| Source material |
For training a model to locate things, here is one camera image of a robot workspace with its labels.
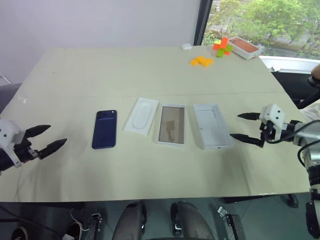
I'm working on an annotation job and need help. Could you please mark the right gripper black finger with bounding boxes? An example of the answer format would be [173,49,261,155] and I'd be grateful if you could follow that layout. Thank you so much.
[229,133,265,149]
[237,112,262,121]

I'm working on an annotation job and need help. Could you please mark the box with orange top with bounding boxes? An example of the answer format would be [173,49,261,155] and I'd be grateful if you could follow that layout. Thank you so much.
[228,36,266,61]

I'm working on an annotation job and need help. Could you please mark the person's beige clothing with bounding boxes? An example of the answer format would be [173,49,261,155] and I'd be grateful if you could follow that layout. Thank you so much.
[299,101,320,124]

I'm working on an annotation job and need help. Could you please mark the dark rounded shape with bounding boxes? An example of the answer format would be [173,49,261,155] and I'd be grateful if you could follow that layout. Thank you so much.
[112,201,147,240]

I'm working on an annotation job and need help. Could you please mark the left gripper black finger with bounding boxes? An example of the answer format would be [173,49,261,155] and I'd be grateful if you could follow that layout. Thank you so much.
[37,138,68,160]
[24,124,52,139]

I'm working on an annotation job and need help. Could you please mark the white rectangular box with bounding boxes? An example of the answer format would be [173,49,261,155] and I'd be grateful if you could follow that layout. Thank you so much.
[193,103,235,151]

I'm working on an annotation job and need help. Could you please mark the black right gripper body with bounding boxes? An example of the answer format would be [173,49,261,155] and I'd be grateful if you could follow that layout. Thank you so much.
[258,120,276,141]

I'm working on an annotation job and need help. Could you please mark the black and white sneaker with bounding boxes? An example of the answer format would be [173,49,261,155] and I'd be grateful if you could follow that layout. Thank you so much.
[64,220,86,240]
[10,225,30,240]

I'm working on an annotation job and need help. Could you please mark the dark blue smartphone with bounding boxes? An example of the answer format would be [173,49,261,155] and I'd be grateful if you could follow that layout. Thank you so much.
[91,109,118,150]

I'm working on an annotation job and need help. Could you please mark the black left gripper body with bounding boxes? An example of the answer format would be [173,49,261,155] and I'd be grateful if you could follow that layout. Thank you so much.
[12,136,42,165]

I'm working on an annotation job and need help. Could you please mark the black metal stand bar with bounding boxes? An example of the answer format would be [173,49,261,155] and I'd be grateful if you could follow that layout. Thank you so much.
[216,206,248,240]
[87,212,104,240]

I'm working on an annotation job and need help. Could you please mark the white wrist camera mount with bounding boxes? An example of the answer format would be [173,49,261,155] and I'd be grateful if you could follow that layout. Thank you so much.
[0,119,28,169]
[259,103,286,141]

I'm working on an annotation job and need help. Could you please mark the white plastic tray insert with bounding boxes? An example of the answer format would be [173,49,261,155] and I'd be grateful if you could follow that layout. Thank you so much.
[124,97,160,136]

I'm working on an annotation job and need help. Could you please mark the green trees outside window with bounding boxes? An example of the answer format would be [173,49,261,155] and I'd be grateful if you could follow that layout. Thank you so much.
[204,0,320,60]

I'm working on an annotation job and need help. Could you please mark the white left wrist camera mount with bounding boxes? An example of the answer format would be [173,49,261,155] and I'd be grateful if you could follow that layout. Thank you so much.
[0,119,28,169]

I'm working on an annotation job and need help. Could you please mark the white window sill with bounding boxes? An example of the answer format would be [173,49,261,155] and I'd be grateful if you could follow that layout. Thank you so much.
[258,55,320,74]

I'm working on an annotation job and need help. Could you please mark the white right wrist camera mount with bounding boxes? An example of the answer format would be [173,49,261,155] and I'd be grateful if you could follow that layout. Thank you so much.
[259,103,286,141]

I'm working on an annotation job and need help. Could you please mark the black window frame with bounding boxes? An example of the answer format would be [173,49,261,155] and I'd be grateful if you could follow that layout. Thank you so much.
[193,0,214,47]

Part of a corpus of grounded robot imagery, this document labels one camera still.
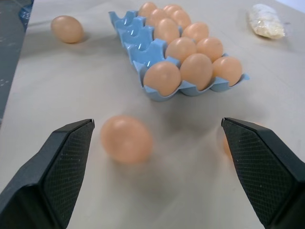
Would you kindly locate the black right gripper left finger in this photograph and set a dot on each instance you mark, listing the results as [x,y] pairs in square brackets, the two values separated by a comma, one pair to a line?
[47,181]

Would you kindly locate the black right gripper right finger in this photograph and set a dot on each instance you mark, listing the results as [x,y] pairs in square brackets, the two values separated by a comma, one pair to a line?
[267,171]

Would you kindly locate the blue plastic egg tray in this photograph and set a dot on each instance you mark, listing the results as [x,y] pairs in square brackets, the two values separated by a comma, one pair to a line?
[135,35]

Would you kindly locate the brown egg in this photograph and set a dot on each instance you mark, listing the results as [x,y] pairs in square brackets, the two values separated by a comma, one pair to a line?
[166,29]
[67,29]
[227,146]
[196,71]
[172,7]
[162,78]
[147,9]
[210,48]
[181,48]
[227,70]
[181,18]
[156,16]
[196,31]
[126,139]

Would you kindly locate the clear bag of beige grains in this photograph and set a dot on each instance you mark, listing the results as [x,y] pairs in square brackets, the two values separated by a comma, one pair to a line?
[265,21]

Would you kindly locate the blue object beside table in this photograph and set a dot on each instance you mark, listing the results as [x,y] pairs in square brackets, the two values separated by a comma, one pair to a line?
[26,12]

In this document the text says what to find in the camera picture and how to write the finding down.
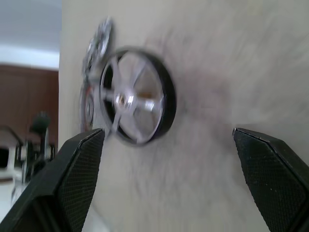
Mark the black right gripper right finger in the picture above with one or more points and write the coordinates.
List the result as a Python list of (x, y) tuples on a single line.
[(272, 174)]

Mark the silver spoked rotor black rim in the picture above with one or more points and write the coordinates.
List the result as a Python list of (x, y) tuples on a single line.
[(125, 99)]

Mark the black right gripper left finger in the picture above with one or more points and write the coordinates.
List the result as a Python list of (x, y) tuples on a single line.
[(60, 183)]

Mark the black round knob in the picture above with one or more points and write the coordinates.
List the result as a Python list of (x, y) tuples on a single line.
[(40, 122)]

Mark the white machine frame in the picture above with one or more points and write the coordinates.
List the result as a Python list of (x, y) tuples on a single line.
[(10, 166)]

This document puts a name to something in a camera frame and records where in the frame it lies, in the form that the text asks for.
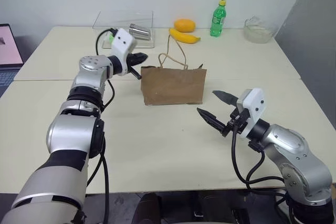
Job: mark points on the dark rounded shape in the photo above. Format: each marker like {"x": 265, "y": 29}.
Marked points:
{"x": 147, "y": 208}

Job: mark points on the brown paper bag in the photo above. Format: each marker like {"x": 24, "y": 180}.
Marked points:
{"x": 173, "y": 85}

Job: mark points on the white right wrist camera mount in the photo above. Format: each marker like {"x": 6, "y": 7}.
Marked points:
{"x": 256, "y": 103}

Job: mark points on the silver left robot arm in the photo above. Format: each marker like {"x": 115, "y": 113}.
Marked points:
{"x": 73, "y": 132}

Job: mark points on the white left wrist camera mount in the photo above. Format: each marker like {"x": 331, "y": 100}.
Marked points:
{"x": 122, "y": 43}

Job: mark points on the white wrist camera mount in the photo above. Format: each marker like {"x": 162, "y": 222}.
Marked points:
{"x": 122, "y": 43}
{"x": 256, "y": 103}

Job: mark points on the silver metal can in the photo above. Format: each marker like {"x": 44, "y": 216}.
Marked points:
{"x": 140, "y": 32}

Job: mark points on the orange round fruit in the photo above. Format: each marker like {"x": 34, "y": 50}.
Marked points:
{"x": 185, "y": 25}

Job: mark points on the yellow banana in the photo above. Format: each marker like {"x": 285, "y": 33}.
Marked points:
{"x": 183, "y": 37}

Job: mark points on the laptop with pink screen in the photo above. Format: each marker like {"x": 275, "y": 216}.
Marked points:
{"x": 9, "y": 48}

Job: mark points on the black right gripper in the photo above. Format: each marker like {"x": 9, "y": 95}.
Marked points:
{"x": 239, "y": 120}

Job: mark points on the clear glass bowl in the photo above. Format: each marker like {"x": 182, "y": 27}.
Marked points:
{"x": 258, "y": 32}

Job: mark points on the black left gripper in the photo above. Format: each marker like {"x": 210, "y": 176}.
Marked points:
{"x": 130, "y": 62}

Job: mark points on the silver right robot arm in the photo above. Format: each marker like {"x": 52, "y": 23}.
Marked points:
{"x": 302, "y": 161}

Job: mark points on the green bottle with yellow cap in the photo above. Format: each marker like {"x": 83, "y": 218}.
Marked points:
{"x": 218, "y": 22}

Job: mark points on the clear plastic box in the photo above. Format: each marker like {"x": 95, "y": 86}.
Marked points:
{"x": 147, "y": 19}

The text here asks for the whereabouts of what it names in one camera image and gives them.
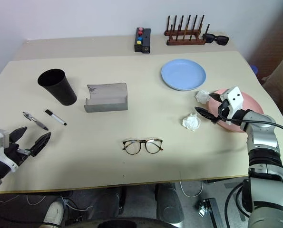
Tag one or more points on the dark rounded shape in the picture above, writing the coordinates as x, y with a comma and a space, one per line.
109, 200
168, 204

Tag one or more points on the black box with coloured buttons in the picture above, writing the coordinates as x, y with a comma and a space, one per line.
138, 47

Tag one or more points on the black metal bracket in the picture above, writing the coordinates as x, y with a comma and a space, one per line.
212, 209

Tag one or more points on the pink plate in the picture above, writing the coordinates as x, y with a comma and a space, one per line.
250, 103

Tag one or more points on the blue plate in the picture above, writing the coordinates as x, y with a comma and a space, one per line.
182, 74

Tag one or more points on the gray tissue box holder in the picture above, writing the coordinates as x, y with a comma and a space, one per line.
106, 99

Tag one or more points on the crumpled white tissue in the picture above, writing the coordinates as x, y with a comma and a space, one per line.
202, 97
191, 122

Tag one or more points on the tortoiseshell eyeglasses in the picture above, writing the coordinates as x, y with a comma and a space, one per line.
131, 147

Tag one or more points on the black sunglasses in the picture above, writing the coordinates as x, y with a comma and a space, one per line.
222, 40

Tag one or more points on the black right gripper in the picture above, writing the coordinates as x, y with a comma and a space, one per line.
223, 106

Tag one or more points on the gray ballpoint pen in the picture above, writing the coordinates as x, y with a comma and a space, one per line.
37, 123

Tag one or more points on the brown wooden peg rack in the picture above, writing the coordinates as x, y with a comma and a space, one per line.
185, 42

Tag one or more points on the brown sofa cushion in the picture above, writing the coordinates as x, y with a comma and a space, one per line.
281, 78

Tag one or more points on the blue plastic object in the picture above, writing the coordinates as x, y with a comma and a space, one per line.
254, 69

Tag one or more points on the black plastic cup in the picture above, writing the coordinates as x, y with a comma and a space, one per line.
60, 92

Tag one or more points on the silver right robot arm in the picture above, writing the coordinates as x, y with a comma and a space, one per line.
262, 147

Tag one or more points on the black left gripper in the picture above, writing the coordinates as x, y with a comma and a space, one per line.
15, 153

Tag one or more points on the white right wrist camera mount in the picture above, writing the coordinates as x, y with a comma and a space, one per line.
234, 97

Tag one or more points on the white shoe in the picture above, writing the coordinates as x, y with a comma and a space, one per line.
53, 212

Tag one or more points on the black and white marker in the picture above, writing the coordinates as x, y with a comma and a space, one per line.
56, 118

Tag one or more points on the plain black box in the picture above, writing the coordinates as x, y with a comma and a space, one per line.
146, 41

| Work to be completed |
Check each line of the records above for the string "labels", and report every line that has it.

| Written solution |
For training a model to locate things, here is one camera image of a robot workspace with its labels.
Part of a corpus of grounded robot imagery, this document labels one camera still.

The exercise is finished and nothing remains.